# [Task to complete]
Gather all lines in the data that hold the string "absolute".

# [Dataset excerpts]
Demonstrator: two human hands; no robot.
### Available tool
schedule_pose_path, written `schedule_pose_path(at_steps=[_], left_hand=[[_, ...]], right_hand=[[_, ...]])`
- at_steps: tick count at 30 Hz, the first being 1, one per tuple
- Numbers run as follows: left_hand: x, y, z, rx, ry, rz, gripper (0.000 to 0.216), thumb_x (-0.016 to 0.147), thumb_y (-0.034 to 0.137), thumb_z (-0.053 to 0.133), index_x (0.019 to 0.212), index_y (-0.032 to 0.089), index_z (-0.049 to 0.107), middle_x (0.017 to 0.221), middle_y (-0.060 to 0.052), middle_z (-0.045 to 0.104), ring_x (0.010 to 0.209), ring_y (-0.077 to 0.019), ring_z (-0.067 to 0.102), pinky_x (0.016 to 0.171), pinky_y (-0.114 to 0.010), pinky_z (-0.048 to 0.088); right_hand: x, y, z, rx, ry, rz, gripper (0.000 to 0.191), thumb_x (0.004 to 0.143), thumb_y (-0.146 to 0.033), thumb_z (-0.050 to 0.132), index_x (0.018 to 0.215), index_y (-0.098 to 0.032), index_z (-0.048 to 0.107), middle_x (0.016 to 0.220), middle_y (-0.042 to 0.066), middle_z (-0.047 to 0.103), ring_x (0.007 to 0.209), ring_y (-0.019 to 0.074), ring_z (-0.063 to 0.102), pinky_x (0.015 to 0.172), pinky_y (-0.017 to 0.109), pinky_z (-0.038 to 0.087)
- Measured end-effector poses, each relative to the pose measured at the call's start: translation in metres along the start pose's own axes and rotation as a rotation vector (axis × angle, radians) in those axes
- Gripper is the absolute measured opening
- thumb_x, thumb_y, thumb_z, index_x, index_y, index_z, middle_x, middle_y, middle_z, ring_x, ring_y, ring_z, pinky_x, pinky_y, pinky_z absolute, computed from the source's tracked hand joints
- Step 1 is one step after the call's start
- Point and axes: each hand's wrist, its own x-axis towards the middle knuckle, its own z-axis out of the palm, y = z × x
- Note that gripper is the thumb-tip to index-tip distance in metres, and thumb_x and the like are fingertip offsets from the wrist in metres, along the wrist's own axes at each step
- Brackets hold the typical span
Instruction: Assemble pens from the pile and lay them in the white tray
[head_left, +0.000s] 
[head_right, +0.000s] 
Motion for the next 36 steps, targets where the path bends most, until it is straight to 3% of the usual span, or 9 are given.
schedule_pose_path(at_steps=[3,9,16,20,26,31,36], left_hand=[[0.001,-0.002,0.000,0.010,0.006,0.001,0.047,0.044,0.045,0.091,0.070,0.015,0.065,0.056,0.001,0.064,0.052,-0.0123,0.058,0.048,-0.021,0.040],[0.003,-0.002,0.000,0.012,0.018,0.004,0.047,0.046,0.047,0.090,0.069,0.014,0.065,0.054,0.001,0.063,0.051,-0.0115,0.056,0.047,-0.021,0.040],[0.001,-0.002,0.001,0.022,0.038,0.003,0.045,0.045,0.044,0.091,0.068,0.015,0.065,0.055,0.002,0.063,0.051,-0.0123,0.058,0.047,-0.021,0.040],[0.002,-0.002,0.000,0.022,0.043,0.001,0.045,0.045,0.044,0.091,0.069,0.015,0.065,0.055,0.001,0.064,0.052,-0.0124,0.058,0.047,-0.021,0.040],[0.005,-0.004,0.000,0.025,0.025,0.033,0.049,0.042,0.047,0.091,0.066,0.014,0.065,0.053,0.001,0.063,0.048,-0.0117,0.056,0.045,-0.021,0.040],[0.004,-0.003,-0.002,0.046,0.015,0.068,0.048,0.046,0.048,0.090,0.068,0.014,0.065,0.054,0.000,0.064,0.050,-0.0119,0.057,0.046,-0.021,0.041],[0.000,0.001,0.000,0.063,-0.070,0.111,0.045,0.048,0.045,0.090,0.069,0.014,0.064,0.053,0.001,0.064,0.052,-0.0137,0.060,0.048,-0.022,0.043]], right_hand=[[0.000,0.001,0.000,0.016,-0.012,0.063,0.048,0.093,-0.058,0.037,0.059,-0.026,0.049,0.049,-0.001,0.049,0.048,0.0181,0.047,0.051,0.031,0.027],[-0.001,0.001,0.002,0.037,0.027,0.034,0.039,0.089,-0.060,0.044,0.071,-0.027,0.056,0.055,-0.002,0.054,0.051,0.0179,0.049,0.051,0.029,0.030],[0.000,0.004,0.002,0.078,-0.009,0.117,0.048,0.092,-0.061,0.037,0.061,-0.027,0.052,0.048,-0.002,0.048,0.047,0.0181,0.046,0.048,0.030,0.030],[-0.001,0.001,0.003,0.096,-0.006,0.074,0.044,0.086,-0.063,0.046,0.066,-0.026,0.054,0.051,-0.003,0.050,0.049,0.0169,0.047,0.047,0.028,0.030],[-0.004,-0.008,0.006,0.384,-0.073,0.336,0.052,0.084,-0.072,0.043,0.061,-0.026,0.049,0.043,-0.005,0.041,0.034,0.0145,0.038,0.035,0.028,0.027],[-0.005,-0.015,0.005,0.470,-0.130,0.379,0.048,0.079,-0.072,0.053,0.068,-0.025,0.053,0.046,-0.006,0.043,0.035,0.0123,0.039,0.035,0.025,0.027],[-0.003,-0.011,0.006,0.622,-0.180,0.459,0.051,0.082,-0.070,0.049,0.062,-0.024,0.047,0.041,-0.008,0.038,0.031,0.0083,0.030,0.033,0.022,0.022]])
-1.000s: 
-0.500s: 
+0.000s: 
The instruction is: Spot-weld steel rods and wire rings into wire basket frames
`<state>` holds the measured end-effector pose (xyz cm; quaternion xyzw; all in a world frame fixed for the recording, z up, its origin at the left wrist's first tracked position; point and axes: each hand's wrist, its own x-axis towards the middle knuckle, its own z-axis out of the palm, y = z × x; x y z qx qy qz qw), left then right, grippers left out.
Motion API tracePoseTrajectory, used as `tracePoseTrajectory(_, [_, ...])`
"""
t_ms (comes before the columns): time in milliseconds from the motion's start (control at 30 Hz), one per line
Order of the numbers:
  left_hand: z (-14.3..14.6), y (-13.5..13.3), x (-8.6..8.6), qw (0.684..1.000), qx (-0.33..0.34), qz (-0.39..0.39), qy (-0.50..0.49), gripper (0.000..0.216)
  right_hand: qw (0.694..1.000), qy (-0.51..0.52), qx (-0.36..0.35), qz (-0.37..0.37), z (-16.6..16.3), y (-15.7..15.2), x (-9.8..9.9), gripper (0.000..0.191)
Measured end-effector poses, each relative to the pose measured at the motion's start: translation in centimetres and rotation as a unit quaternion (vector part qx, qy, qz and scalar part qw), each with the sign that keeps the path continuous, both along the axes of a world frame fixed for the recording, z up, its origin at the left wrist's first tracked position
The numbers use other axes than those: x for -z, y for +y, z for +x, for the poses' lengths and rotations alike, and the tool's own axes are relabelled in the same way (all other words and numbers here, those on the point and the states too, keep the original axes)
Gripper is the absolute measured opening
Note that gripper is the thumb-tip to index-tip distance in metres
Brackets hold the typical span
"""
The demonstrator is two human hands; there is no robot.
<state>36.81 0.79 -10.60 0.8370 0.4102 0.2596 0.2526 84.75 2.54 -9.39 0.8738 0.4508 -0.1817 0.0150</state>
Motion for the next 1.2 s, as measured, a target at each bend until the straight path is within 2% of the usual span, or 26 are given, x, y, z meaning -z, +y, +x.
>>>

# [Reply]
- Gripper is the absolute measured opening
- thumb_x, thumb_y, thumb_z, index_x, index_y, index_z, middle_x, middle_y, middle_z, ring_x, ring_y, ring_z, pinky_x, pinky_y, pinky_z absolute, computed from the source's tracked hand joints
Gripper is the absolute measured opening

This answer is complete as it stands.